WHAT IS EXPECTED:
Every line of the entries that holds the word "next" is to be copied.

Source records
#####

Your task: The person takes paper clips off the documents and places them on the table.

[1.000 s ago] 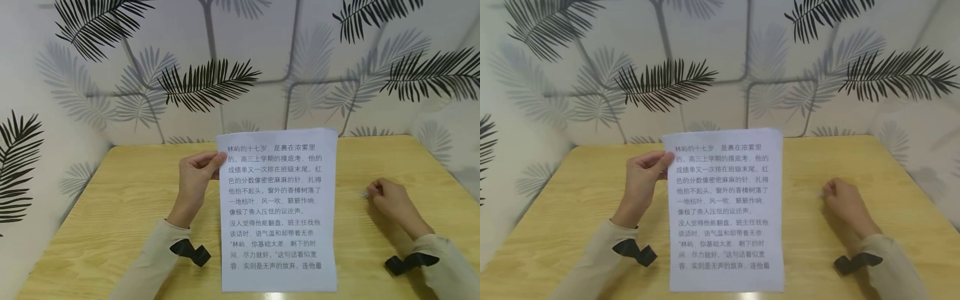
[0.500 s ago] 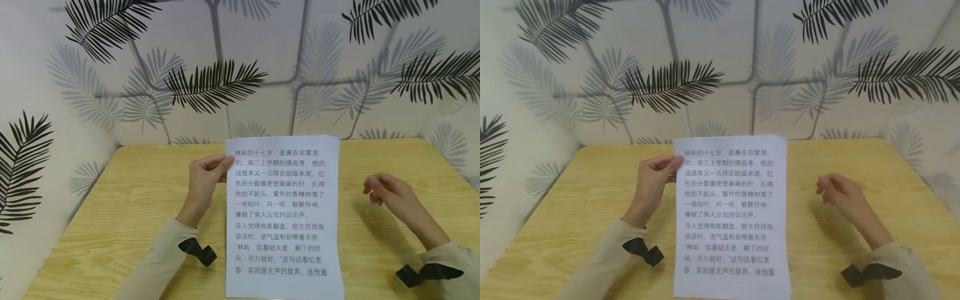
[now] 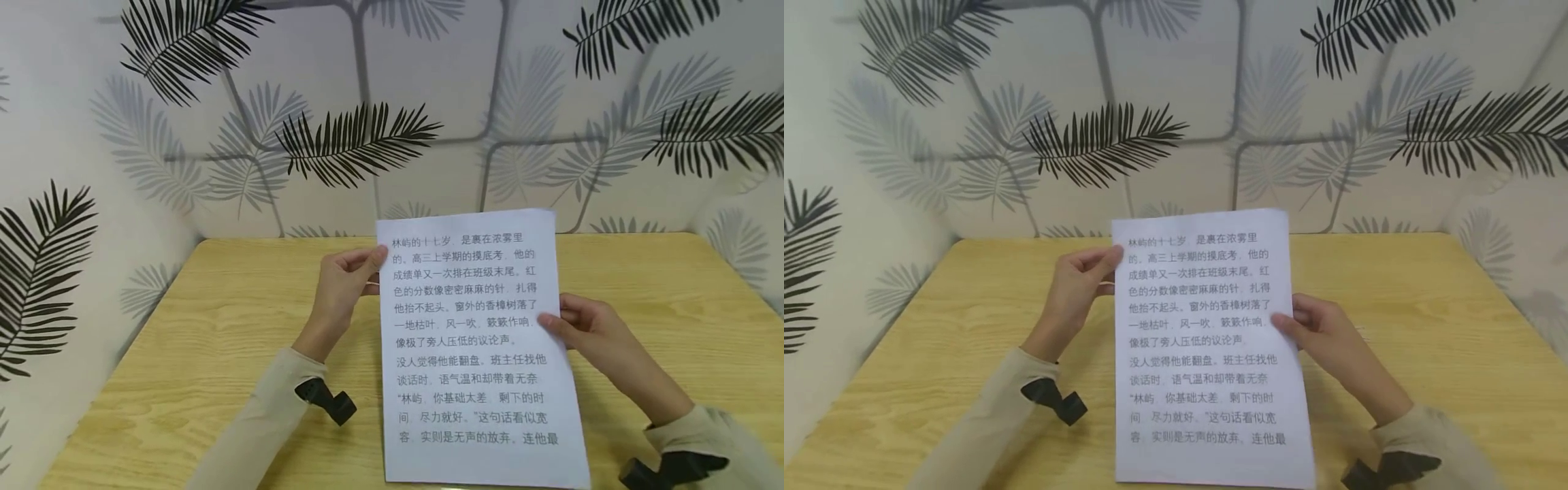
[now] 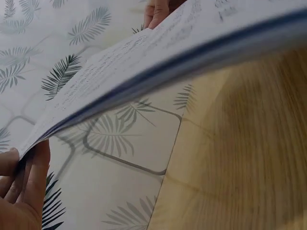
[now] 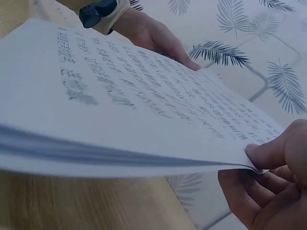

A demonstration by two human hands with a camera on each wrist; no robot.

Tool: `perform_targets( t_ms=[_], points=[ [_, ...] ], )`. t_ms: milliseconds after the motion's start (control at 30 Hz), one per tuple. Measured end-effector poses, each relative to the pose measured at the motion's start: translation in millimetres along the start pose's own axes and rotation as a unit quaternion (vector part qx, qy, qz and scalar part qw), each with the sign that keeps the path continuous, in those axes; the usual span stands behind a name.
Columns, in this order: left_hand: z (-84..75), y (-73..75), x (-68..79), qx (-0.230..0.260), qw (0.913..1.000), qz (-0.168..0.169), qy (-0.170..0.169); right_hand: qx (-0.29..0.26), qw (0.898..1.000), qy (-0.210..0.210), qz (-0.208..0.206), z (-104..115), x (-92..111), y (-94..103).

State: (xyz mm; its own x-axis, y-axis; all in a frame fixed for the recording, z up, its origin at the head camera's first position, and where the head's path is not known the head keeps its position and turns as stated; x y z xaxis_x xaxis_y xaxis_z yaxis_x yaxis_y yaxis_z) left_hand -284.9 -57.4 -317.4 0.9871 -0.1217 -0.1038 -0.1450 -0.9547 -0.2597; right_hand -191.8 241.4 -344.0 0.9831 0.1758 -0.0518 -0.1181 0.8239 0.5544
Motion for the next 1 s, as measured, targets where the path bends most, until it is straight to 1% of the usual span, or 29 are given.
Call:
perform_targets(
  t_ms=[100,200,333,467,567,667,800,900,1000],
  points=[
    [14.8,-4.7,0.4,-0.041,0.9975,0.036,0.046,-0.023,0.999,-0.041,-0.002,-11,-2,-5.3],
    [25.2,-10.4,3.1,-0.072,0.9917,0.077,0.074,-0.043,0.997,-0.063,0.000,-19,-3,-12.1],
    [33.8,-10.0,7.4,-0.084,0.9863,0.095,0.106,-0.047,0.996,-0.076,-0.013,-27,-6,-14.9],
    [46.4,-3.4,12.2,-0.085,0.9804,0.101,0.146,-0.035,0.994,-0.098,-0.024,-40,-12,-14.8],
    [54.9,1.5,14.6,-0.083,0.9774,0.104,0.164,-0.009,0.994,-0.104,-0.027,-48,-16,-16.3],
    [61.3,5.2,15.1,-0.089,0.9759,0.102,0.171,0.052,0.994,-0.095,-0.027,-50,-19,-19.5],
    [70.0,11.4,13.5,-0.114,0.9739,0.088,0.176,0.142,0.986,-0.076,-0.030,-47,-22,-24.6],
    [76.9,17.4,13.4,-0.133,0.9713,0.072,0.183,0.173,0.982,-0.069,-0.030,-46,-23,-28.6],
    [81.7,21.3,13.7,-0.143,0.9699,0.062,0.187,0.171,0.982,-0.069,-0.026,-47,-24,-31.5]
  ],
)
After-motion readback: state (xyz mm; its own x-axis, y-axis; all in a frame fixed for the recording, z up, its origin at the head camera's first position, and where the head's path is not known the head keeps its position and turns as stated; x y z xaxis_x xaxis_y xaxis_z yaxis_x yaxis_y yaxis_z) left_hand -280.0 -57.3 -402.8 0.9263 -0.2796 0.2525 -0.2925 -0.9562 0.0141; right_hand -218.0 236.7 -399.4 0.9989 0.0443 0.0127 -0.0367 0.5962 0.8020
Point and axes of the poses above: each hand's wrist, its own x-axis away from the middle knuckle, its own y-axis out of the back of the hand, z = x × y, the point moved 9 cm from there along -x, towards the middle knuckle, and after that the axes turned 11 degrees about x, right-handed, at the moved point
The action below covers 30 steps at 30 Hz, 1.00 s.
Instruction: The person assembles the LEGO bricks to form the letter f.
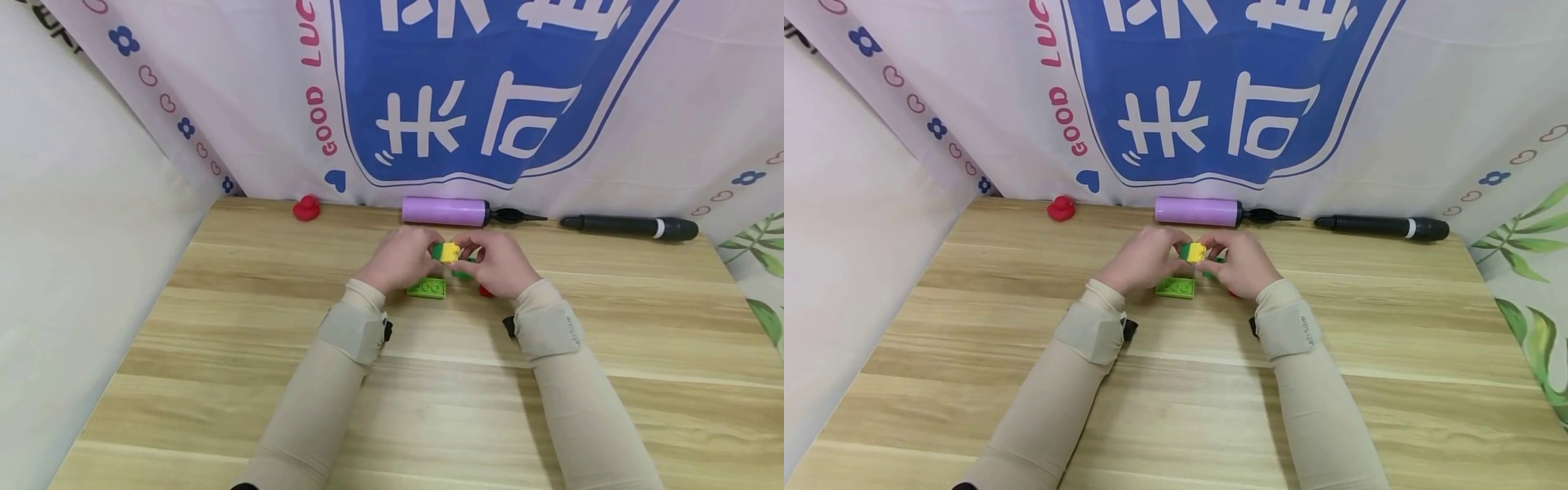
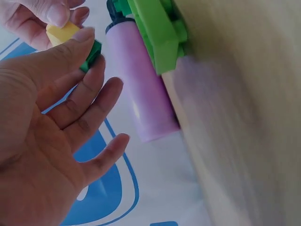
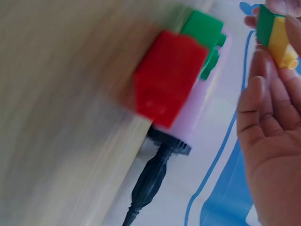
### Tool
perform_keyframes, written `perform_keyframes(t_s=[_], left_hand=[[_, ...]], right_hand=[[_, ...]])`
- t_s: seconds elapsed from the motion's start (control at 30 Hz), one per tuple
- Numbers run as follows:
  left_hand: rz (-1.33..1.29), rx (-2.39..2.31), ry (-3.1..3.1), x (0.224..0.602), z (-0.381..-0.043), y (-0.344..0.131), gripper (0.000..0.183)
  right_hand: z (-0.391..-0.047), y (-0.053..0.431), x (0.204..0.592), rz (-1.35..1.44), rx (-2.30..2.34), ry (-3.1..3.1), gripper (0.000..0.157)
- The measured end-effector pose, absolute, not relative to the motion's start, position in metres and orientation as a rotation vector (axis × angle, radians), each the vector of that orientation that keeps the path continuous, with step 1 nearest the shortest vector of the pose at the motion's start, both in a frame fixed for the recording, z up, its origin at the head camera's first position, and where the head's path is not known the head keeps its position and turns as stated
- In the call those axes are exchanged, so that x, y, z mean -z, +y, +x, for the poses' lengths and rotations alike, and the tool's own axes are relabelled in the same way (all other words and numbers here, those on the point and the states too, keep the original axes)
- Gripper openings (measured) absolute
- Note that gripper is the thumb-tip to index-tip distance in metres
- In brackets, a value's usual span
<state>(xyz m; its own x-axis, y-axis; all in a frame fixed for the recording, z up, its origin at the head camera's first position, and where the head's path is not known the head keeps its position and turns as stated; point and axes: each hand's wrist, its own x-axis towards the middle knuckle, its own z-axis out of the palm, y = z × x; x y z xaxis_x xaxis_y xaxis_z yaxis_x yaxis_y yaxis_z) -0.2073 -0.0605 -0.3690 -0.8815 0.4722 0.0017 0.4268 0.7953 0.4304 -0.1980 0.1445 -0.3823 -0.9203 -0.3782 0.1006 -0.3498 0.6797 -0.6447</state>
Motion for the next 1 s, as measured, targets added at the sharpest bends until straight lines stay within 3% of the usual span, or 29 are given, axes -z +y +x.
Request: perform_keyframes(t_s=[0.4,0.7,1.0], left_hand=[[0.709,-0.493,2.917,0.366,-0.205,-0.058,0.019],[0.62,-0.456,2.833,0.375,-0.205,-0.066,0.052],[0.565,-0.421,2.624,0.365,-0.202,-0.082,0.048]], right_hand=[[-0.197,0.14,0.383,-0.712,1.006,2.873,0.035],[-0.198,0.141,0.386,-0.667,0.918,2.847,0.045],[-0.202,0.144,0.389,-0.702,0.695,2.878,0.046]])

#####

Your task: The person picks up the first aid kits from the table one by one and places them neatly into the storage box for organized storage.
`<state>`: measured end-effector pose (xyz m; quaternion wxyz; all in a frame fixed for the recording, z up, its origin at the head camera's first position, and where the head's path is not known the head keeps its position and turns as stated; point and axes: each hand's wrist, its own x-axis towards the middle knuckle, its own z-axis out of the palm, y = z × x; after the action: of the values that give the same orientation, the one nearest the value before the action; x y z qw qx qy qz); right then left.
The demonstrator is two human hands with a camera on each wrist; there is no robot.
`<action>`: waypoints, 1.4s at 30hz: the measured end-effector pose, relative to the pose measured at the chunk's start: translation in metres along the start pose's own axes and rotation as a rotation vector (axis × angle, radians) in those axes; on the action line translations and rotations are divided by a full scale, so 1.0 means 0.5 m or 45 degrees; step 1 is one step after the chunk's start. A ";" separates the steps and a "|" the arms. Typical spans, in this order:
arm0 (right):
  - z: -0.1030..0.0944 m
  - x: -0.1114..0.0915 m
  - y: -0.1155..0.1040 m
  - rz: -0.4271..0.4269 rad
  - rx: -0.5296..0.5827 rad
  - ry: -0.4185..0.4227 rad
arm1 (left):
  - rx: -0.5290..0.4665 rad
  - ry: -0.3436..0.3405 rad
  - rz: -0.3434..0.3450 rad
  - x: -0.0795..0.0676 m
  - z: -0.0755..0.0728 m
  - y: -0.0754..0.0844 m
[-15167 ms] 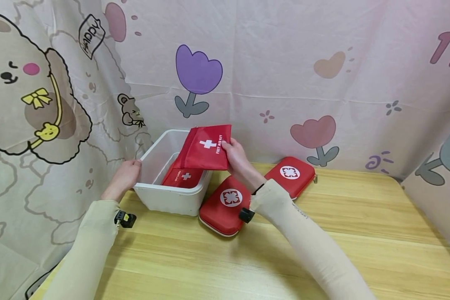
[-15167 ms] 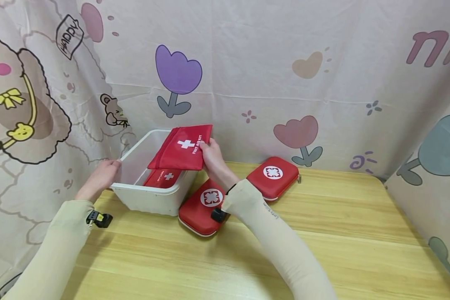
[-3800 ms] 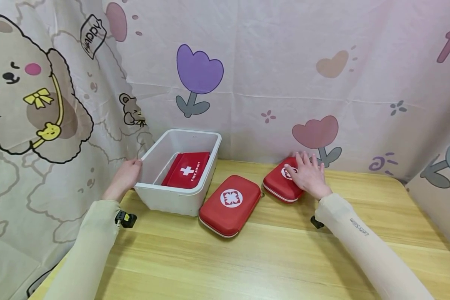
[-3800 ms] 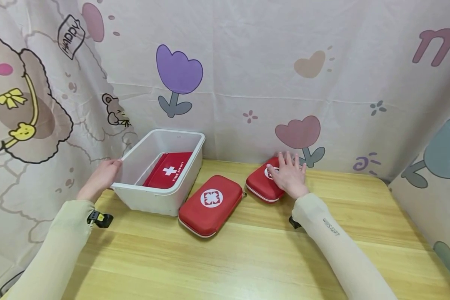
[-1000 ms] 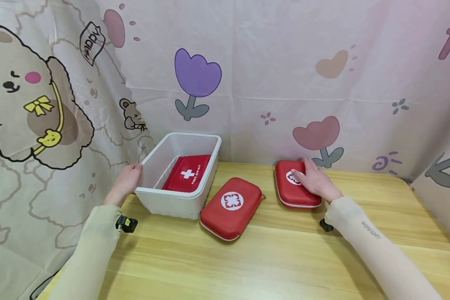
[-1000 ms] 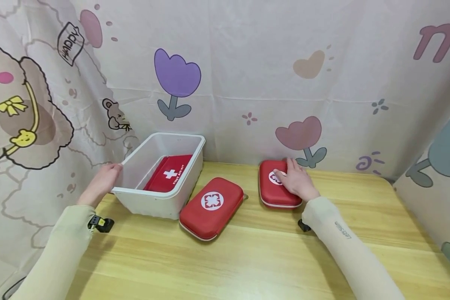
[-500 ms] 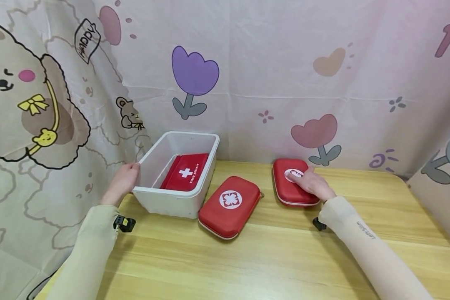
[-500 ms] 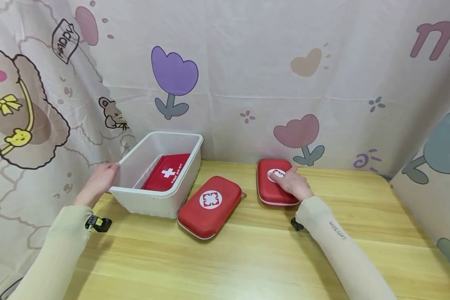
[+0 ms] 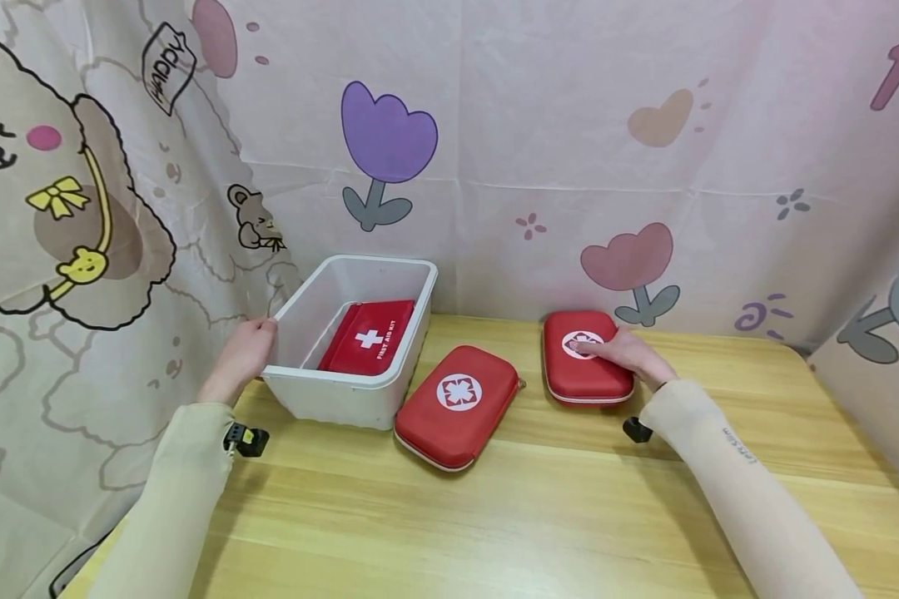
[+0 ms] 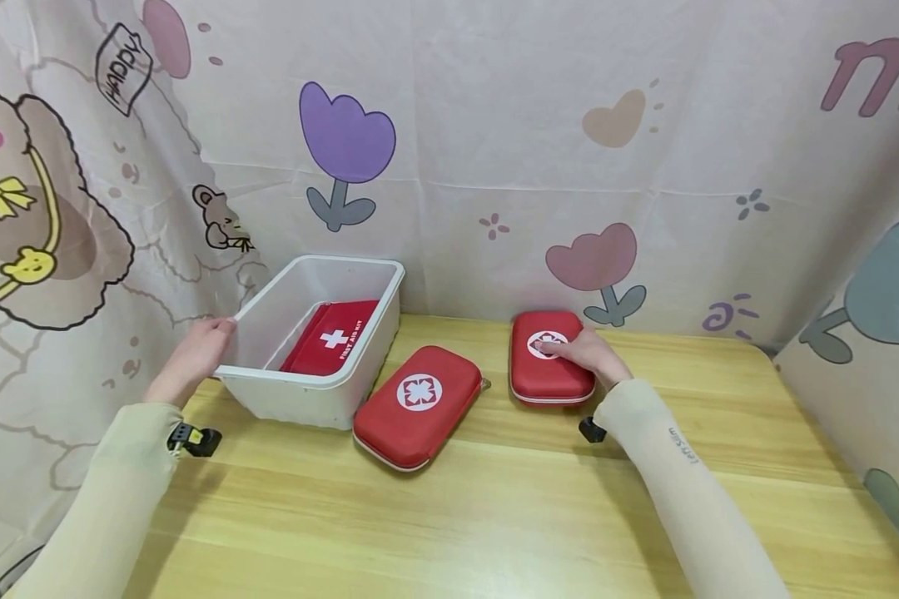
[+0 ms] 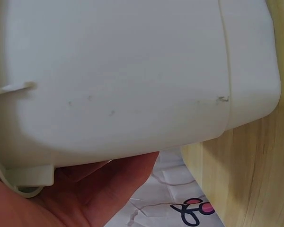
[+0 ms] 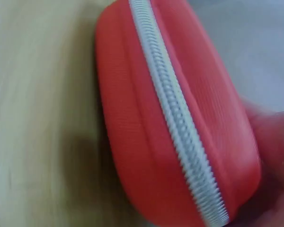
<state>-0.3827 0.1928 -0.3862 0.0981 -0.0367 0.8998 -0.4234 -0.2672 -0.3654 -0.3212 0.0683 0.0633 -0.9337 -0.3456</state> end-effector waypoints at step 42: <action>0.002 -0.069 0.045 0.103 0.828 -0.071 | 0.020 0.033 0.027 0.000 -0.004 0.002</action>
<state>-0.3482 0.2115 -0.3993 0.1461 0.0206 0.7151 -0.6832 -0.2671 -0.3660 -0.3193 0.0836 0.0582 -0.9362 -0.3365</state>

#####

EXERCISE RESPONSE:
Motion for the next 1 s, as measured, targets where the path bends most, until it is straight to 1% of the usual span, or 29 are given.
Motion for the next 1 s, as measured, targets added at the sharpest bends until straight lines stay within 3% of the usual span, or 29 are given, axes -z +y +x.

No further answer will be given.